Manusia Segera Menyatu dengan Mesin, Bisa Hidup di Planet Lain



Masa depan di mana manusia dan mesin berpadu menjadi satu kesatuan tidaklah terlalu lama lagi. Itulah pendapat yang dikemukakan akademisi dan penulis buku laris, Yuval Noah Harari.

Penulis Sapiens: Brief History of Humankind dan Home Deus tersebut menyatakan prediksi itu tak mengada-ada. "Di masa depan, smartphone kemungkinan takkan terpisahkan dari Anda sama sekali. Mungkin di-embedd di tubuh atau otak, secara konstan memindai data biometrik dan emosi Anda," cetusnya.

Berbicara di sebuah konferensi di Italia, ia melanjutkan jika kita mampu memadukan teknologi itu ke badan manusia, maka akan jadi revolusi terbesar dalam sejarah. Pasalnya meski mampu memanipulasi lingkungan dan membuat teknologi, manusia belum mengubah dirinya sendiri.

"Manusia selalu konstan, dengan badan, otak dan pikiran yang sama di kerajaan Roma, masa Alkitab dan zaman batu. Jika kita bicara soal hidup kita pada manusia di zaman baru, mereka akan berpikir kita adalah Tuhan.
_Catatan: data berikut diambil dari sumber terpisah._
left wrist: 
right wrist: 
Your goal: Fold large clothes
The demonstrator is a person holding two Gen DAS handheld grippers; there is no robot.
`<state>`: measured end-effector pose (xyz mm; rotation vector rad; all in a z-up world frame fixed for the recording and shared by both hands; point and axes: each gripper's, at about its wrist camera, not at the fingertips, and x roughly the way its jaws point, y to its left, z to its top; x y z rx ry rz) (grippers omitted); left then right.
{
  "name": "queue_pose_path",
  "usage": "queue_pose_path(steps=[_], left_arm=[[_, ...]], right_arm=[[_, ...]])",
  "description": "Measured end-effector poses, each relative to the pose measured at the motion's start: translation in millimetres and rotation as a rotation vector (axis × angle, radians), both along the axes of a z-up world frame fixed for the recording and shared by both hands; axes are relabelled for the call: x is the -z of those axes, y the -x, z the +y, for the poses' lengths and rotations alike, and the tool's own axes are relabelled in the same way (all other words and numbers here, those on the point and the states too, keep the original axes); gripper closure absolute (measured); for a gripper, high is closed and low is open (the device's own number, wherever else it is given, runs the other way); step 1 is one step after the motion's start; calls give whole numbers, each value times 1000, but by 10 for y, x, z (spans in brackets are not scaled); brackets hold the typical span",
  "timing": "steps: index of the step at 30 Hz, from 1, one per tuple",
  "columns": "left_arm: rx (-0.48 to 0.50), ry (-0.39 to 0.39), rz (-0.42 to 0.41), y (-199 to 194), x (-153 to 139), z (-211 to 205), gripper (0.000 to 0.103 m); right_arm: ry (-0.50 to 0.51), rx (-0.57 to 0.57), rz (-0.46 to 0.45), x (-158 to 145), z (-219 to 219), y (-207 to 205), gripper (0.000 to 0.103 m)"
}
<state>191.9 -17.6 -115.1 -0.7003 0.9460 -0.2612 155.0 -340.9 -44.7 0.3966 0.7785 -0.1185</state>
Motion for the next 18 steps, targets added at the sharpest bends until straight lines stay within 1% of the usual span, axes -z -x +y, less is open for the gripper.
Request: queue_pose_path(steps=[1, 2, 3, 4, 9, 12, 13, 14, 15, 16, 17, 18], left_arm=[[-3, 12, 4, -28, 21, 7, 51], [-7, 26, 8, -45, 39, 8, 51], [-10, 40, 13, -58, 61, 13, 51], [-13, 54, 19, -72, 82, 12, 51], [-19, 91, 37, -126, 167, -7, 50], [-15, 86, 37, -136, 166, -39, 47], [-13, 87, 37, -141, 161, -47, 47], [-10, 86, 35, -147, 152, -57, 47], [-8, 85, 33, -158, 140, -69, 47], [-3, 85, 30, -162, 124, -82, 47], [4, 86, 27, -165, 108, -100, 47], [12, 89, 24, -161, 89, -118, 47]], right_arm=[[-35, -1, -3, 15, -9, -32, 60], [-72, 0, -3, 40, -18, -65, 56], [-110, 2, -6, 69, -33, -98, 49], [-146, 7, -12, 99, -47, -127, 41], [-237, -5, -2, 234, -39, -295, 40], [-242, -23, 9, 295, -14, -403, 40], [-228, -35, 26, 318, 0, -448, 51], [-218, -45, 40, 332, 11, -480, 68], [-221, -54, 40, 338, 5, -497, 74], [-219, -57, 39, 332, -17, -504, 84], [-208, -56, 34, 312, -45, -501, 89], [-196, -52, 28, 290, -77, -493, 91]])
Tapi sebenarnya adalah meski kita telah mengembangkan perangkat canggih, kita masih sama saja," paparnya.

"Kita punya emosi yang sama, pikiran yang sama. Revolusi yang akan datang bakal mengubahnya. Tidak hanya mengubah perangkat kita, tapi mengubah pula manusia itu sendiri," imbuh Harari yang dikutip detikINET dari Fast Company.

Manusia telah mampu mengubah genetik hewan dan teknologi semacam IVF telah mampu membentuk kehidupan manusia. Dan menurut Harari, potensinya bagi manusia bisa luar biasa. Bahkan tak menutup kemungkinan manusia masa depan dapat hidup di planet lain.

"Bakteri paling kuat di Bumi sekalipun tak dapat bertahan di Mars. Homo Sapiens tak bisa menaklukkan planet lain atau galaksi. Tapi tubuh manusia yang didesain ulang bisa dibuat untuk bertahan di manapun di alam semesta," begitu pendapatnya.


Tapi di sisi lain, Harari juga mengkhawatirkan penyalahgunaan teknologi untuk memadukan manusia dengan komputer. Pasalnya, manusia terbukti kerap melakukan hal semacam itu. Mungkin saja perusahaan atau pemerintah tertarik meningkatkan intelijensi dan disiplin manusia dengan teknologi, tapi abai soal spiritualitas, simpati atau kreativitas.

Ia mengibaratkannya dengan sapi, di mana sapi yang dibuat sangat produktif berbeda dari sesamanya di alam liar. "Sapi yang dipelihara kurang lincah, kurang ingin tahu dibandingkan binatang sejenisnya di alam liar," sebutnya.